Work task: Look through the records below, and copy out every line that holds the string "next".

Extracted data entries

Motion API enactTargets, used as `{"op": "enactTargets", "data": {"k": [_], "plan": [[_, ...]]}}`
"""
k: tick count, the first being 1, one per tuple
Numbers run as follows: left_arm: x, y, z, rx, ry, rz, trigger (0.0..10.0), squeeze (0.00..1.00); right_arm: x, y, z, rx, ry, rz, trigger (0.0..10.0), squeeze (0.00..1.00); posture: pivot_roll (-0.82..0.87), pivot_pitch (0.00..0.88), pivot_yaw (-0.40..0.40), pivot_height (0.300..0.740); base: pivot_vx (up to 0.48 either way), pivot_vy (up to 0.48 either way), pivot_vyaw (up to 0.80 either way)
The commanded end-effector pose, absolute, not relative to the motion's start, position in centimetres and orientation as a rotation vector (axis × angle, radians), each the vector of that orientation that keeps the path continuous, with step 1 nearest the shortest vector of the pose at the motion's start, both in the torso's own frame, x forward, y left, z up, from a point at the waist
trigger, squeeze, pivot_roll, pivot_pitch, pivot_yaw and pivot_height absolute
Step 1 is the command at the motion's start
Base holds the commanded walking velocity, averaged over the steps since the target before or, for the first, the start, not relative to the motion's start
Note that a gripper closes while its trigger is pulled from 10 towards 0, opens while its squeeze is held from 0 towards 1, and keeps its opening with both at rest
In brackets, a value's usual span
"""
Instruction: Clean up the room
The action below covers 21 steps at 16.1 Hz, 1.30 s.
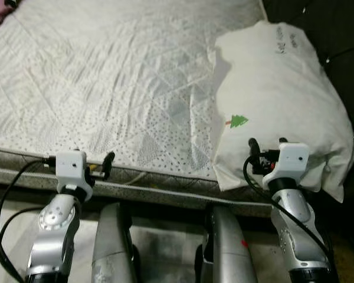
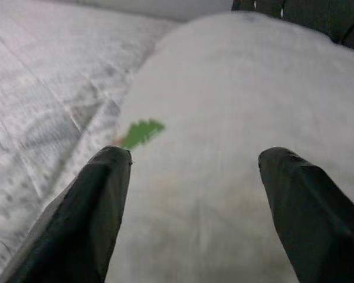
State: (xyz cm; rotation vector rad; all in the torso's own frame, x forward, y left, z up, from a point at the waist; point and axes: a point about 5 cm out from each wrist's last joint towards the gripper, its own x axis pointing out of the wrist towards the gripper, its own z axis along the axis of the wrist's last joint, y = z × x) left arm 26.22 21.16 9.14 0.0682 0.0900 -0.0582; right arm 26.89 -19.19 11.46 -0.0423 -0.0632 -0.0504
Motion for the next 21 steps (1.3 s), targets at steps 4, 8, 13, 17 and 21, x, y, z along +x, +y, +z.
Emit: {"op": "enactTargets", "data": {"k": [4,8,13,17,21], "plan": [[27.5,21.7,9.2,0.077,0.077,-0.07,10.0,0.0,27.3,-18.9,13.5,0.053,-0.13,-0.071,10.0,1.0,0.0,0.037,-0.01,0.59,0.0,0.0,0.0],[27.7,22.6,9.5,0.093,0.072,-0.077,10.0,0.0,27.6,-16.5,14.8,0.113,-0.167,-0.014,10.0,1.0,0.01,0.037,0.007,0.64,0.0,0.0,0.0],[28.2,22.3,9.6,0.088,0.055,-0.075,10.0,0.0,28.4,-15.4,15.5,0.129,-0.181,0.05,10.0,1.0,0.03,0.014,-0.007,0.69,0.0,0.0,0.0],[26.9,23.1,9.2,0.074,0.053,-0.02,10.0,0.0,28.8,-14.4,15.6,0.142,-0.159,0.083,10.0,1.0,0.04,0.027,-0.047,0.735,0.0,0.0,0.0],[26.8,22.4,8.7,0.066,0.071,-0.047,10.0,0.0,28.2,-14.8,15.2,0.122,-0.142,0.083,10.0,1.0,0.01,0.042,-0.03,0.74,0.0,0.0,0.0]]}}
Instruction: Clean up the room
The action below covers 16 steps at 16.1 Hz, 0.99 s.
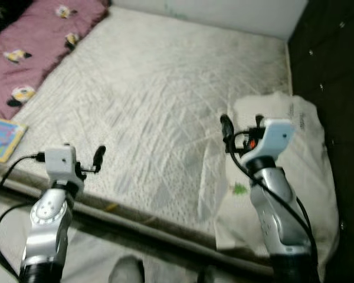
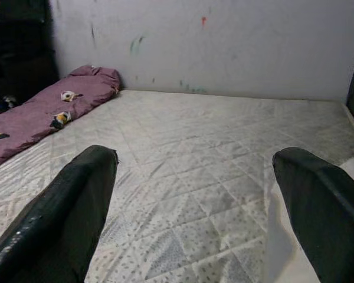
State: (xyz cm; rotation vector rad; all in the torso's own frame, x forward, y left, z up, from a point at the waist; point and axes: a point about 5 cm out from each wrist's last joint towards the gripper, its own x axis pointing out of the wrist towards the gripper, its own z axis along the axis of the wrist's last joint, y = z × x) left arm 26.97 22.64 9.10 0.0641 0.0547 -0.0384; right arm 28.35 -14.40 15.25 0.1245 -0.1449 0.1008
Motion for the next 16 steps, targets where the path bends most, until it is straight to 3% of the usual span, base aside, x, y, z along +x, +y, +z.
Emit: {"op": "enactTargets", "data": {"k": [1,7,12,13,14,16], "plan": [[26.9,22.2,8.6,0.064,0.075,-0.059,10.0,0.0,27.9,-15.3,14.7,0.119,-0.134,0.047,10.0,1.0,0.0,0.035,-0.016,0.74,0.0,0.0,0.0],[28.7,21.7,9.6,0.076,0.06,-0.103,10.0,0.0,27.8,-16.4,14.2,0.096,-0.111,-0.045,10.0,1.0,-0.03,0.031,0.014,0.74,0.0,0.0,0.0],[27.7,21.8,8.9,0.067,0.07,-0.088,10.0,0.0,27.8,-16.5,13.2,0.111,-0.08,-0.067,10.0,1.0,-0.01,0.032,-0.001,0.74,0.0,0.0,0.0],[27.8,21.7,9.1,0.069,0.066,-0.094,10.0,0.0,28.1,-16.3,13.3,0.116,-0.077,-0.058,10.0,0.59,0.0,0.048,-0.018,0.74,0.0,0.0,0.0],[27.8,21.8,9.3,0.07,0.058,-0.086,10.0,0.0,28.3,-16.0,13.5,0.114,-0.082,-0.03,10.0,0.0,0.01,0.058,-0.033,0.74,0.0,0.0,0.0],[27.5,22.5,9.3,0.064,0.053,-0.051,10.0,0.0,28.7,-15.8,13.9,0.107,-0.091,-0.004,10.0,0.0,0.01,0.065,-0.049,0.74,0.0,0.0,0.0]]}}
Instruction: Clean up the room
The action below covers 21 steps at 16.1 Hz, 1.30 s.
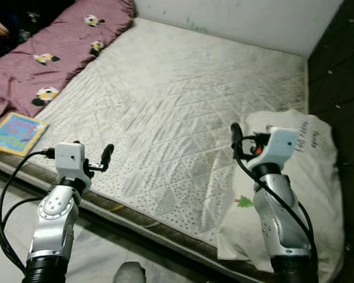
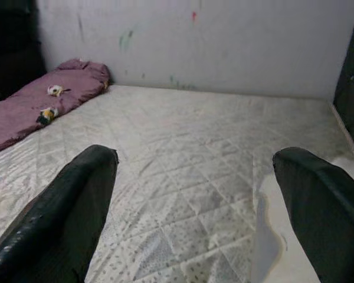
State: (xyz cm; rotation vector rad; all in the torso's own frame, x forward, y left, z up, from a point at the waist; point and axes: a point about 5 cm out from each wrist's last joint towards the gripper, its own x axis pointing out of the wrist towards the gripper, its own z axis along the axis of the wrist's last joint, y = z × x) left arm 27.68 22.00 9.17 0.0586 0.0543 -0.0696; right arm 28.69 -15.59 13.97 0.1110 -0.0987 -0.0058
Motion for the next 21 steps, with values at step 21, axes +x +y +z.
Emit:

Output:
Motion for the next 21 steps (1.3 s), targets at steps 4, 8, 13, 17 and 21, x, y, z along +x, +y, +z.
Motion for the next 16 steps, targets where the path bends most, until it is straight to 3% of the usual span, base aside, x, y, z along +x, +y, +z.
Motion for the next 21 steps, with values at step 21, axes +x +y +z.

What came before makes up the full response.